Krishna, the supreme lord is seen, understood and experienced in different ways and emotions by different people. He is an irrepressible child, a terrible prankster, an enchanting flute player, a graceful dancer, an irresistible lover, a truly valiant warrior, a ruthless vanquisher of his foes, an astute statesman and kingmaker, a yogi of the highest order and the most colourful incarnation of Lord Vishnu.
Mathura & Vrindavan – the two holy places where all his childhood pastimes unfolded, where he left a broken heart in each house yet he resides in each heart, each home; where people call him chor (thief) as well as thakurji (lord). Vaishnavites smear the soil of Vrij (Vrindavan) on their foreheads, the soil which once felt the footsteps of Krishna.

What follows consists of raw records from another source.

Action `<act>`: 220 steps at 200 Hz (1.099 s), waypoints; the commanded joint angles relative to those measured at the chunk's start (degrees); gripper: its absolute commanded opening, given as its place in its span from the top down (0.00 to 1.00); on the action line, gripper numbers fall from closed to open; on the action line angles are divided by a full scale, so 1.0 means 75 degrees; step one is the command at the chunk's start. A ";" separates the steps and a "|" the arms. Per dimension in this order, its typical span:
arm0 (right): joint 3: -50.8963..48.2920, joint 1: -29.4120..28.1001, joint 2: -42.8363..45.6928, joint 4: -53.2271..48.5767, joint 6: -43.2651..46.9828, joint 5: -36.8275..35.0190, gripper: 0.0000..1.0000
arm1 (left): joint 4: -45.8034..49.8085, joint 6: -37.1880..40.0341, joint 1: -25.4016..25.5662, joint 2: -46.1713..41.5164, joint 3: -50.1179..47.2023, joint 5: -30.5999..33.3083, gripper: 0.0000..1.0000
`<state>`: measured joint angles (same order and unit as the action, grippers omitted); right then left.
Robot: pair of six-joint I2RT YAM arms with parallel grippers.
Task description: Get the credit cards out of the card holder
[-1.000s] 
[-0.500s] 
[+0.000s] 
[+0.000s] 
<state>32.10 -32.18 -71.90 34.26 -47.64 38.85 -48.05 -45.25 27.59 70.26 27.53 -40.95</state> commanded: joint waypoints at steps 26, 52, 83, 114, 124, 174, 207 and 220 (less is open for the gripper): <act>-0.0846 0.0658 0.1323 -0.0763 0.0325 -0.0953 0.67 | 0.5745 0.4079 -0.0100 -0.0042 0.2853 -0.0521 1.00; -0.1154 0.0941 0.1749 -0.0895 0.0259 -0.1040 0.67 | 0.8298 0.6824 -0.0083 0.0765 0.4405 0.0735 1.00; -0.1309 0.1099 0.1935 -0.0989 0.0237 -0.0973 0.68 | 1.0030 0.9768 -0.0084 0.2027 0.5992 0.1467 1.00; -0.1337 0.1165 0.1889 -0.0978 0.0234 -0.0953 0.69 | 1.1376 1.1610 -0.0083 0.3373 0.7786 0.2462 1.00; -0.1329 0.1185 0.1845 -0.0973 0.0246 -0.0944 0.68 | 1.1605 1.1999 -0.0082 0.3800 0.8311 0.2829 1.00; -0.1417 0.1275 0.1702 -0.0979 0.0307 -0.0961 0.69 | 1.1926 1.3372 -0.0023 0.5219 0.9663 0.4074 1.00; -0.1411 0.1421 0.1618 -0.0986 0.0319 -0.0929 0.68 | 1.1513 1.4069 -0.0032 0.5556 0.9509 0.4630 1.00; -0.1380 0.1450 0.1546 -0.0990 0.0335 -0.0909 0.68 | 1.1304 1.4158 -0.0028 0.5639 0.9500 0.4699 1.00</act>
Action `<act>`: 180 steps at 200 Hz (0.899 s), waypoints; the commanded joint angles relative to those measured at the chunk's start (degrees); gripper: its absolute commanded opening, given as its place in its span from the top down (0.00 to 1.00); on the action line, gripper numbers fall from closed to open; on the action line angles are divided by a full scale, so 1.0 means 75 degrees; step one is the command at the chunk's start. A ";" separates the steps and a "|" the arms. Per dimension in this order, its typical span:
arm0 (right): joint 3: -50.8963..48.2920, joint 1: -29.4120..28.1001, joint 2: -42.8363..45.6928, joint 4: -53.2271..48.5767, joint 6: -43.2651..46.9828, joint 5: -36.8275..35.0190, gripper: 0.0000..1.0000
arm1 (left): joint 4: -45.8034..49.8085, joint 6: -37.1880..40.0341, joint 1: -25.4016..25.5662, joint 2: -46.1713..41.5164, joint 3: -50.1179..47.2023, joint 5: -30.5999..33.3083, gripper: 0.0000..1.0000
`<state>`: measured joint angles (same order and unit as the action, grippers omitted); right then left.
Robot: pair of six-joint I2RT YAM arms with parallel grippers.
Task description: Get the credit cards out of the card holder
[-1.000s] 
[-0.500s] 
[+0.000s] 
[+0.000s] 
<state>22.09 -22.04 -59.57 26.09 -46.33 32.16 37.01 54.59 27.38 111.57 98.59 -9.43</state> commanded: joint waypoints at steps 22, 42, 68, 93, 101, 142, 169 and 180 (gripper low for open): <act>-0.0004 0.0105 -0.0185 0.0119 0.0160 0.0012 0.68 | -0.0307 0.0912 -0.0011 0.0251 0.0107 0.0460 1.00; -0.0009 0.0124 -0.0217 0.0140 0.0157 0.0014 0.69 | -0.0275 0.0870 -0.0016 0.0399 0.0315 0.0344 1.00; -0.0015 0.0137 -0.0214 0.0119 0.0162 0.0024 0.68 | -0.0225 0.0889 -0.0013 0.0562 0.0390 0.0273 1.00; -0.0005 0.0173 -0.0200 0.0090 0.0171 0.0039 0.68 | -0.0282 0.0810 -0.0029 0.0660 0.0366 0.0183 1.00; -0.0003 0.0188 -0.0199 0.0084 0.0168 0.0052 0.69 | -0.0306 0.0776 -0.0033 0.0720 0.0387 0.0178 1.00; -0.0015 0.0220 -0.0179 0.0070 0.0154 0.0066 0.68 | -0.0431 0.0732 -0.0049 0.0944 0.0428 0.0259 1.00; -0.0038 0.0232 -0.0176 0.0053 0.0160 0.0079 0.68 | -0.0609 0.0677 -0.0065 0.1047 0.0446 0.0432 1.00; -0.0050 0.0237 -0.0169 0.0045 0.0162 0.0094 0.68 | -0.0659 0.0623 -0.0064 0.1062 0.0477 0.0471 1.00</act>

Today millions of Krishna devotees visit these holy towns, some feel Krishna’s presence in the barren banks of river Yamuna, some experience him in the bylanes of Vrindavan and there are some whose hearts fill with joy on darshan of “Banke Bihari ji”, perhaps the most enchanting idol of the most mystifying lord.
Last year, I visited the Dwarkadheesh temple in Gujarat, where Lord Krishna spent his later years, ruling a kingdom of Yadavs. Dwarkadeesh temple is one of the holy dhams of Hinduism and is a much-revered site but it is at these two holy towns of Mathura & Vrindavan where the true essence of Lord Krishna is felt, where you experience him not as a king, a lord but as a naughty child, a recalcitrant teenager, and an irresistible lover.
I had the opportunity to be in Vrindavan for 3 days. Vrindavan is about 15 km from Mathura town which falls between New Delhi and Agra. One can reach Mathura from Delhi by bus or train in a couple of hours. There are tour operators that run daily buses from Agra and Delhi covering both Mathura and Vrindavan in a single day. It’s a good option for those who are short of time or have visited these places earlier. However, devotees, especially first-time visitors, who want to visit Vrindavan, not for the architecture of the temples but to understand, feel and immerse oneself in the glory of the supreme lord away from the whirlwind modern life must stay in the town for 2 to 3 days. There are various options for accommodation ranging from dharamshalas to star hotels. I was staying at the Hare Krishna Orchid apartment behind the Prem Mandir which is an excellent option for budget accommodation.
The most important temple in Vrindavan is the “Banke Bihari” temple. The charming idol was initially consecrated by Swami Haridas Thakurji, one of the greatest devotees and saints of the Vaishnavite sect. It is believed that if one stares at the mesmerizing idol with devotion for a long time, the devotee will lose his/her self-consciousness. The priests draw the curtain on the idol to prevent an interrupted darshan of the deity for a long time. There are many such rituals and practices peculiar to this temple. Adjacent to the Banke Bihari temple is the desecrated temple of Shri Madan Mohan ji. The temple was attacked and desecrated during the reign of Mughal emperor Aurangzeb. During the attack, the original deity was shifted to a temple in Rajasthan where it is worshiped to date.
Walking little ahead on one side is the Nidhivan, where Lord Krishna is believed to perform his rashleela even today after sunset. On walking little ahead on the other side of the Madan Mohan temple is a small shrine with an ancient Kadamba tree which people believe dates back to the Dwapar Yuga when Krishna incarnated. Lord Krishna overcame the dreaded, multi hooded Kaliya snake after diving into river Yamuna River from a branch of this tree. There are multiple small shrines and temples in Vrindavan carrying small anecdotes on Lord Krishna. You may need a local to help you spot these shrines and understand the legends associated with them. Our voluntary guide was a tuk-tuk (e-rickshaw) driver who while driving us to the Banke Bihari temple was kind enough to explain us few legends on the way.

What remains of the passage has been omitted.